ENZYMOLOGICAL DIAGNOSIS OF A GROUP OF LYSOSOMAL STORAGE DISEASES: REVIEW OF 5‐YEAR EXPERIENCE OF 1600 PATIENT‐SAMPLE REFERRALS

Lysosomal acid hydrolase activities have been measured in extracts of peripheral blood leucocytes of approximately 1600 patients referred from throughout Australia, each of whom was suspected of having a neurolipidosis. Assays for 12 different lysosomal enzymes were performed on each patient as a routine; ten assay systems were based on commercially available substrates, and four used radiolabeled glycosphingolipids prepared in our own laboratory. Of the 85 patients with positive results, 81 were diagnosed as being homozygous‐deficient for a particular lysosomal enzyme.
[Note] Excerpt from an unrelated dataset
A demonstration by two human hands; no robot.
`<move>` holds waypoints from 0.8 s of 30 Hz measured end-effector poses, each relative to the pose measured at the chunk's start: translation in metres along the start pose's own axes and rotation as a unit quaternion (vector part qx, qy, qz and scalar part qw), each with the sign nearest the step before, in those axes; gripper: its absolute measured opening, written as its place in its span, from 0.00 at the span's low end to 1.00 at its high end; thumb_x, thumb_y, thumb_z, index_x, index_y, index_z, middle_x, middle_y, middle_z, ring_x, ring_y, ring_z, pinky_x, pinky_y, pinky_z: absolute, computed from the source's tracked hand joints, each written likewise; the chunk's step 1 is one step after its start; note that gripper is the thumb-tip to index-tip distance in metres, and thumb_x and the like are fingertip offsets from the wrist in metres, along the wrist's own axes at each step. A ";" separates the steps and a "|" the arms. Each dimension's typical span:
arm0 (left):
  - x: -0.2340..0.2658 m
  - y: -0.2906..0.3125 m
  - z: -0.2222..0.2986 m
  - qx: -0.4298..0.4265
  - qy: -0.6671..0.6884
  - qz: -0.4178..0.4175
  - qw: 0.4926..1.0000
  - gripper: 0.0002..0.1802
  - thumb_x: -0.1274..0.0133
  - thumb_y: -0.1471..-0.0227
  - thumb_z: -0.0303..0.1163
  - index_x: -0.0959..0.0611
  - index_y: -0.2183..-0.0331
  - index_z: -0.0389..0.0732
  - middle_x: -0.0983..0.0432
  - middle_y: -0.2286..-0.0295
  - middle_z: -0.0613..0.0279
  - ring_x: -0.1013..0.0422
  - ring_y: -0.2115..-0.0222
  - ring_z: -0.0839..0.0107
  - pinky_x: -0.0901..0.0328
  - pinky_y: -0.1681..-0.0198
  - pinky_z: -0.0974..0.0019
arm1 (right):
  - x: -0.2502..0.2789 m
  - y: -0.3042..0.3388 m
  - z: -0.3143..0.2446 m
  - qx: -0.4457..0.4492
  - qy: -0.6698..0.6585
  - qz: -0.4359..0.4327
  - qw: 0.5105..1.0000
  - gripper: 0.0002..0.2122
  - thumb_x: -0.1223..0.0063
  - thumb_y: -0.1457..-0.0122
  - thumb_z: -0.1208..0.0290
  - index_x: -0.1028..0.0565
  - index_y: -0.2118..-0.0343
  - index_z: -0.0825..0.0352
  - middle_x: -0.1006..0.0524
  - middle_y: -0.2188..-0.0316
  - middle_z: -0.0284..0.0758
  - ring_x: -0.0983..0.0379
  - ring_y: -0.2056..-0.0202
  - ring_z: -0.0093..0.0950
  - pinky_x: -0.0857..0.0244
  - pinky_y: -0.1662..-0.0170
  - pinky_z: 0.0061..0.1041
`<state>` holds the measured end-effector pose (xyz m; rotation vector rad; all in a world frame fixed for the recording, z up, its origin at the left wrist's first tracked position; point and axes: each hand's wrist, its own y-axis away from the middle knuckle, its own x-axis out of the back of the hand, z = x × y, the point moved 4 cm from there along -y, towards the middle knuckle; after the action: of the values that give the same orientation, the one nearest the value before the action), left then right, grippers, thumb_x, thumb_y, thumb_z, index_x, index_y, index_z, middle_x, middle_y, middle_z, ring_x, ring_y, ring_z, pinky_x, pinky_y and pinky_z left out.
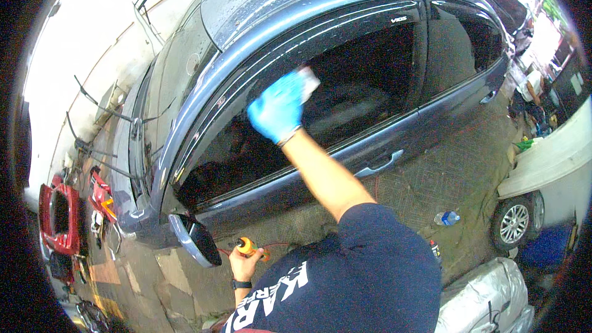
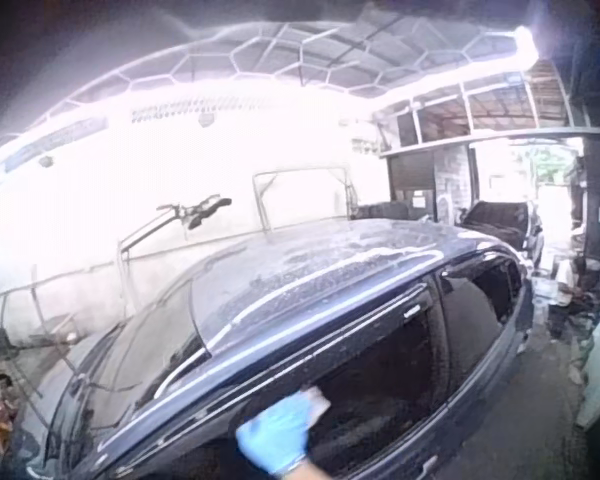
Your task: The person uses a red squeegee to wipe the side window of a dark sedan, then sprays a cleaning solution from a yellow bottle onto a cloth and wipes the window and side mirror. The person repeats the wiping process on the window and mirror throughout the clip.
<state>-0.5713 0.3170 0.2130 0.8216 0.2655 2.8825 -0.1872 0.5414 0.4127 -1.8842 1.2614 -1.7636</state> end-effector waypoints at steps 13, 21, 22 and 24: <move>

These patients comprised nine with GM 1 ‐gangliosidosis, 12 with GM 2 ‐gangliosidosis (11 of Tay‐Sachs' disease and one of Sandhoff's disease), 18 with trihexosylceramide lipidosis (Fabry's disease), eight with β‐galactosylceramide lipidosis (Krabbe's disease), 14 with β‐glucosylceramide lipidosis (Gaucher's disease), two with sphingomyelin lipidosis (Niemann‐Pickdisease), 13 with metachromatic leucodystrophy and five with á‐mannosidosis. In addition, four patients were diagnosed as being affected with mucolipidosis Type II (I‐cell disease), based on elevated plasma lysosomal enzyme activities, making a total of 85 homozygous‐affected patients. Clinically the patients showed wide phenotypic variability within each of the enzyme‐deficient states, which did not appear to correlate with the level of “residual” enzyme activity in their leucocyte extracts.